What is an Encoder-Decoder Architecture?
An encoder-decoder architecture is a neural network design with two distinct components: an encoder that reads and compresses input into an internal representation, and a decoder that uses that representation to produce output. The transformer family includes three variants: encoder-only, decoder-only, and full encoder-decoder models.
Why It Matters
Understanding encoder-decoder architectures explains why different AI models excel at different tasks. BERT (encoder-only) is great for understanding and classification. GPT (decoder-only) excels at text generation. T5 (encoder-decoder) handles translation and summarization. Knowing the architecture helps you choose the right model for a given task.
How It Works
The three transformer variants:
1. Encoder-only (e.g., BERT, RoBERTa):
- Processes the full input bidirectionally (sees all tokens at once)
- Produces rich contextual representations of the input
- Best for: classification, named entity recognition, semantic similarity
- Not good for: generating new text
2. Decoder-only (e.g., GPT, Claude, LLaMA):
- Processes tokens left-to-right (autoregressive)
- Each token can only attend to previous tokens (causal attention)

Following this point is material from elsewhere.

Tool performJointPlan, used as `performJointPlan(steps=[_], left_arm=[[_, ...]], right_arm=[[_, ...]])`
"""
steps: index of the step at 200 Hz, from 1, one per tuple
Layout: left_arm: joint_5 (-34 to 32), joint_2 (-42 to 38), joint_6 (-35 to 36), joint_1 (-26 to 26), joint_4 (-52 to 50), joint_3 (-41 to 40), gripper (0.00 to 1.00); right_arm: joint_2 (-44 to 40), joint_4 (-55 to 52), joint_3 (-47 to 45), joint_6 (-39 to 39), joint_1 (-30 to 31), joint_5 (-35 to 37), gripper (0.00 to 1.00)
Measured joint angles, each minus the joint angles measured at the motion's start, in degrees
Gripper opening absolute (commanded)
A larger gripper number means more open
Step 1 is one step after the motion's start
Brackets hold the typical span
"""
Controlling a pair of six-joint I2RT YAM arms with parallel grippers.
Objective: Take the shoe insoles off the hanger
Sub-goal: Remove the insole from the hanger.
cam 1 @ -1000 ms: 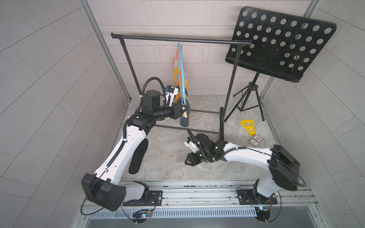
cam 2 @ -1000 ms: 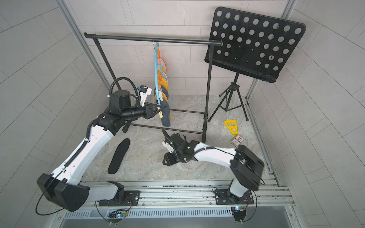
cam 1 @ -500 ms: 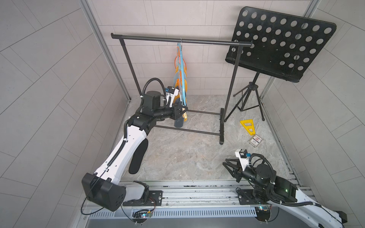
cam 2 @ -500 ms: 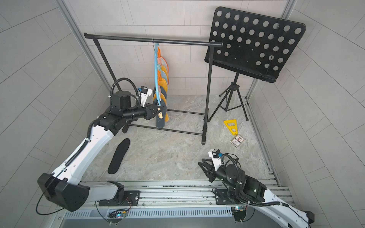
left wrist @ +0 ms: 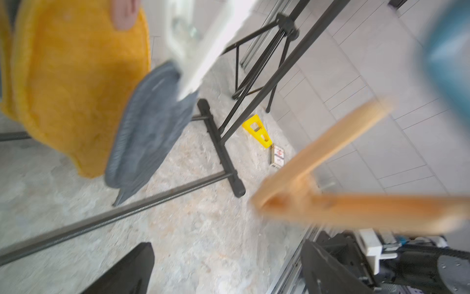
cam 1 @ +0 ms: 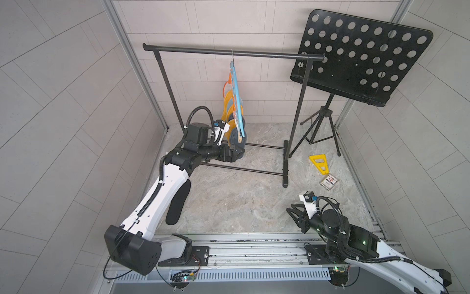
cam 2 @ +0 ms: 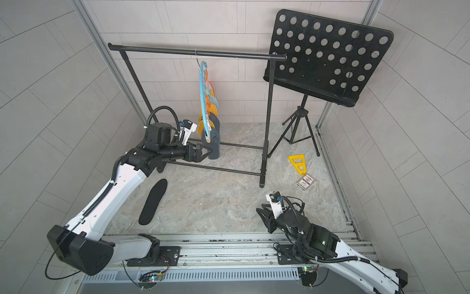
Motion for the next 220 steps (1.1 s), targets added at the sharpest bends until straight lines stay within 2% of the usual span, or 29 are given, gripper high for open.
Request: performJointPlan(steps=[34,71,90,121,146,174,195,220], left_arm=[[-5.64,-13.07,1.29,0.02,-4.68,-9.09,1.0],[-17.11,-34.16,0.59,-0.11,-10.05,-21.81,1.0],[-23.21,-45.24,-0.02,-0.24,-11.13,-26.32,1.0],[-29.4,-62.66,-0.24,-0.33,-11.04,-31.47,1.0],[-33.68,-65.77,-0.42,-0.35,-11.26,-31.91,1.0],[-34.34,-64.7,-0.39,-0.35,-11.26,-32.24,1.0],[-34.27,-63.93,-0.33,-0.35,-11.23,-32.39,1.0],[-34.18,-64.35,-0.28,-0.35,-11.21,-32.61,1.0]], right_arm=[[0.2,0.5,-0.02,-0.37,0.0,-0.72,0.36],[1.22,1.05,-0.13,-0.81,0.0,-2.14,0.36],[1.75,1.53,-0.33,-0.9,0.0,-2.93,0.36],[4.04,2.54,-0.76,-1.22,0.0,-4.13,0.36],[6.34,4.35,-0.83,-1.75,-0.26,-4.92,0.38],[11.91,7.78,-0.09,-2.6,-3.04,-7.19,0.4],[20.63,11.82,3.04,-2.82,-9.01,-12.72,0.41],[35.36,18.84,11.04,-2.84,-18.47,-21.57,0.43]])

- Best for: text generation, chat, code completion
- The dominant architecture for modern LLMs
3. Encoder-decoder (e.g., T5, BART, mBART):
- Encoder reads the full input bidirectionally
- Decoder generates output autoregressively, attending to both previous output tokens and the encoder's representation
- Best for: translation, summarization, question answering with structured input
- Cross-attention connects encoder output to the decoder
The original transformer paper ("Attention Is All You Need") described the full encoder-decoder model for translation. The community then discovered that each half was powerful on its own.
Example
Google Translate uses an encoder-decoder model: the encoder reads the English sentence "I love AI" and creates an internal meaning representation. The decoder then generates the Dutch translation "Ik hou van AI" from that representation, one token at a time.